Tuesday, May 23, 2017

How will 39 million people pay 400 billion dollars more than they are already paying? I don't know, ask a whacko!

The whackos are at it again! There's a story out of the Los Angeles Times (see below) headlining a single-payer healthcare plan that would cost $400 billion dollars. In case you haven't visualized that in numbers, that's  400000000000.  While you're trying to conceptualize that figure why don't we take a look at another number; 39.14 million.  That's the population of the state of California and if you divide one into the other you'll come up with a figure over ten thousand dollars for every man, woman, and child.  I don't believe every man, woman, and child receives a pay check so I guess the ten thousand number will have to increase substantially in order to pay for this so-called "human right".  Where one gets the notion that health care is a human right is beyond comprehension.  What if there were no doctors, nurses, or health care professionals?  Who would provide this right?  Would the government step in and force someone to take care of you?  Seems to me that this world full of humans had many more years without any kind of health care except that which came from friends and family long  before the modern world of medicine arrived.  So someone figured out you could make a living out of getting people well so they became doctors and nurses...not very good at first but when they got better at what they were doing so did the price.  Before we ramble on too far I should point out that the average life expectancy back in the middle ages was only 35 compared to today's almost 79 years...a contributing factor surely is modern medicine to include those 'awful' (said with jest) pharmaceutical companies . 
But here's the irony of this human rights business... Where does it say that we can steal from one group to give to another? We have a right to live...a right to speak...a right to move about...a right to think...you even have a right to defecate but not on police cars!  Human rights come from our Creator and not from the government.  The minute the government says you have a right that does not exist anywhere else it becomes a dictatorship.  You have a right to a free education...what's that you say? Who's going to pay for it? Shut-up!  You are! You have a right to health care...what's that you say? Who's going to pay for it?
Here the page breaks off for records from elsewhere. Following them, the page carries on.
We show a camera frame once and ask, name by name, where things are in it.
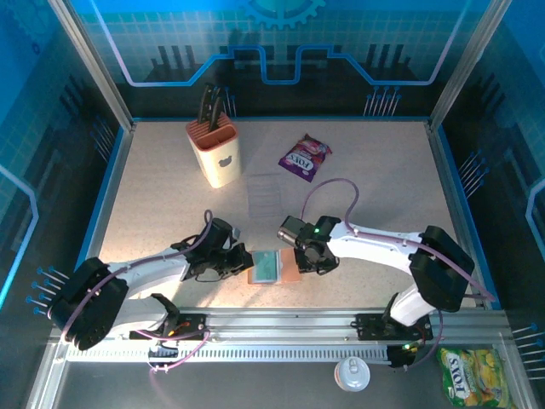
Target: chips bag
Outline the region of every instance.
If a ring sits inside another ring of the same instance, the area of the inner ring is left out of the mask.
[[[278,164],[306,181],[313,181],[314,175],[328,153],[331,153],[330,147],[306,134],[280,159]]]
[[[441,348],[443,389],[454,406],[515,408],[502,361],[494,349]]]

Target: purple snack bag
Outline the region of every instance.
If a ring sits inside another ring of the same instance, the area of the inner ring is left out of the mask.
[[[278,164],[306,181],[313,181],[328,153],[331,153],[330,147],[305,134]]]

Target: yellow snack bag
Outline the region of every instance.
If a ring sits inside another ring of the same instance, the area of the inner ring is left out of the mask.
[[[502,361],[494,349],[441,348],[437,358],[452,405],[515,408]]]

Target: beige tabletop
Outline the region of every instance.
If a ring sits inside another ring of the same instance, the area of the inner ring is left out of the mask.
[[[399,232],[437,225],[455,237],[423,123],[240,121],[244,173],[219,189],[199,169],[185,126],[138,124],[100,252],[103,262],[151,255],[199,233],[206,209],[240,228],[247,249],[283,248],[276,232],[284,218],[299,216],[308,191],[332,177],[359,186],[353,223]],[[278,166],[305,133],[333,151],[312,183]],[[342,217],[352,198],[348,185],[323,187],[311,199],[305,219]],[[206,274],[213,278],[213,272]],[[246,274],[240,274],[218,283],[188,280],[153,291],[179,307],[368,308],[386,306],[393,293],[410,284],[411,277],[394,268],[342,259],[333,272],[304,274],[298,283],[248,285]]]

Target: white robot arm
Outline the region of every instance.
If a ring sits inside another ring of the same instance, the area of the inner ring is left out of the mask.
[[[435,309],[456,312],[460,308],[468,282],[416,245],[433,247],[471,274],[473,261],[443,229],[429,226],[424,233],[392,233],[350,226],[352,229],[330,216],[320,217],[316,225],[288,216],[278,237],[295,248],[302,273],[326,274],[339,265],[340,259],[350,257],[378,262],[411,275],[415,283],[393,295],[384,320],[409,327]]]
[[[134,299],[156,285],[191,279],[214,269],[225,279],[252,267],[251,254],[238,243],[239,231],[214,218],[201,234],[171,245],[154,256],[132,262],[105,264],[93,257],[50,299],[47,315],[65,333],[65,339],[81,350],[107,335],[148,331],[155,337],[175,335],[181,327],[178,308],[161,294]],[[195,239],[194,245],[188,241]],[[100,289],[84,301],[101,283]]]
Shut-up!  You are! 
Meanwhile I don't know who in their right mind would be caught holding up signs that are not only ridiculous but stupid as stupid can be...unless they were paid by the powers to be...to be dictators! ~ Norman E. Hooben


May 22, 2017, 11:15 a.m.

Supporters of single-payer healthcare march to the Capitol in Sacramento on April 26. (Rich Pedroncelli / Associated Press)
Supporters of single-payer healthcare march to the Capitol in Sacramento on April 26.
 (Rich Pedroncelli / Associated Press)
A single-payer healthcare system in California — a galvanizing cause among the state's progressive flank — would cost $400 billion annually, according to a legislative analysis released on Monday.
The analysis, released in advance of the proposal's hearing in a key fiscal committee, fills in what has so far been the biggest unanswered question concerning the plan to dramatically overhaul California's healthcare coverage.
The analysis found that the proposal would require:
  • A total cost of $400 billion per year to cover all healthcare and administrative costs.
  • Of that, $200 billion of existing federal, state and local funds could be repurposed to go toward the single-payer system.
  • The additional $200 billion would need to be raised from new taxes.
The analysis proposes one scenario in which a new payroll tax on employers — with a rate of 15% of earned income — could supply the new revenue. But the measure itself does not contain a specific tax proposal, and therefore would not, at this point, need a two-thirds vote to approve a new tax.
The write-up also notes that a  universal healthcare proposal would likely reduce spending by employers and employees statewide, which currently ranges between $100 billion and $150 billion annually. Therefore, the total new spending under the bill would be between $50 billion and $100 billion each year.
Under the bill, the state would cover medical care for every resident in California, including those without legal immigration status. Enrollees would not have to pay premiums, co-payments or deductibles.
The analysis cautions that the single-payer bill, SB 562 by Sens. Ricardo Lara (D-Bell Gardens) and Toni Atkins (D-San Diego), would required "unprecedented changes to a mature healthcare system."
"Therefore, there is tremendous uncertainty in how such a system would be developed, how the transition to the new system would occur, and how participants in the new system would behave," it notes.